The 2-0 U.S. triumph at CenturyLink Field in Seattle recorded an average audience of 1.436 million viewers and was seen in 888,000 households, based on a 0.8 household U.S. rating according to Nielsen Media.

The Southern California soccer hot-bed of San Diego was once again the top market for the match telecast with a rating of 2.5, while Seattle-Takoma (2.5), Baltimore (2.1), Hartford-New Haven (1.9), and Nashville (1.9) rounded out the Top 5.
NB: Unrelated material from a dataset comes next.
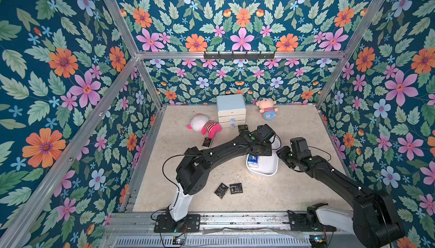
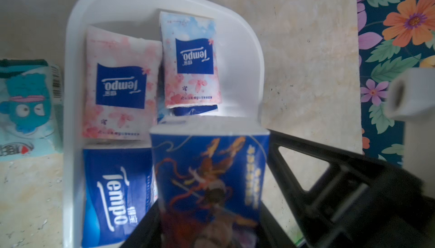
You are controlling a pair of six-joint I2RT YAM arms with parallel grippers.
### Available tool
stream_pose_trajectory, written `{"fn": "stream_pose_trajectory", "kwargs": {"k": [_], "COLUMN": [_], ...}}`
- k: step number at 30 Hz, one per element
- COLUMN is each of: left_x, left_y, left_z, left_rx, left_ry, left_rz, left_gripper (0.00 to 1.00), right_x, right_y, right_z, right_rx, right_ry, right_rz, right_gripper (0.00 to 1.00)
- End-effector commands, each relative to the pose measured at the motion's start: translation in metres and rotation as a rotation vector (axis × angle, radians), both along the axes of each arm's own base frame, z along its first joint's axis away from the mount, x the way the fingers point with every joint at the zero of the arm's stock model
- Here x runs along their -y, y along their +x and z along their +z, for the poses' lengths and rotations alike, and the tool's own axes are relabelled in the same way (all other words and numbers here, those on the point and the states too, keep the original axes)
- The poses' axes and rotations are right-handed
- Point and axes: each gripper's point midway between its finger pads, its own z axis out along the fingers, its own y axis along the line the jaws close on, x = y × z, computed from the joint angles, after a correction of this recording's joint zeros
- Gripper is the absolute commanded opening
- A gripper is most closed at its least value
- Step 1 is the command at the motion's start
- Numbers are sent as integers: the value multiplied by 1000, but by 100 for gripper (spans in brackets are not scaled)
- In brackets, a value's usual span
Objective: Put the pocket tissues into the storage box
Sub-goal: Adjust the storage box at the center of the board, then place the pocket tissues in the storage box.
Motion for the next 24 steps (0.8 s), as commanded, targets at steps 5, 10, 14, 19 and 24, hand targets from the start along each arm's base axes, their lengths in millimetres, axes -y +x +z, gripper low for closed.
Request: {"fn": "stream_pose_trajectory", "kwargs": {"k": [5, 10, 14, 19, 24], "left_x": [-4, -6, 1, 1, 1], "left_y": [-17, -19, -18, -12, -12], "left_z": [-31, -46, -53, -63, -70], "left_rx": [-98, -113, -117, -110, -119], "left_ry": [71, 111, 129, 190, 212], "left_rz": [-40, -53, -73, -78, -81], "left_gripper": [54, 54, 54, 56, 61], "right_x": [34, 39, 38, 38, 38], "right_y": [-12, -19, -22, -22, -19], "right_z": [9, 9, 4, 1, 2], "right_rx": [12, 9, 0, -6, -3], "right_ry": [-62, -70, -62, -64, -66], "right_rz": [-54, -54, -49, -50, -48], "right_gripper": [51, 52, 52, 52, 52]}}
Tuesday’s viewership was bested only by the March 26th World Cup Qualifier between the U.S. and Mexico, which ended in a 0-0 draw at the famed Azteca Stadium. That telecast delivered the record average audience with 2.385 million viewers and was seen in 1.644 million households, based on a 1.4 household U.S. rating.

The next date for American soccer to make itself heard is on Tuesday, June 18th when the U.S. takes on Honduras in the final World Cup Qualifying match before the summer. That match can be viewed live from Rio Tinto Stadium on ESPN or the WatchESPN app.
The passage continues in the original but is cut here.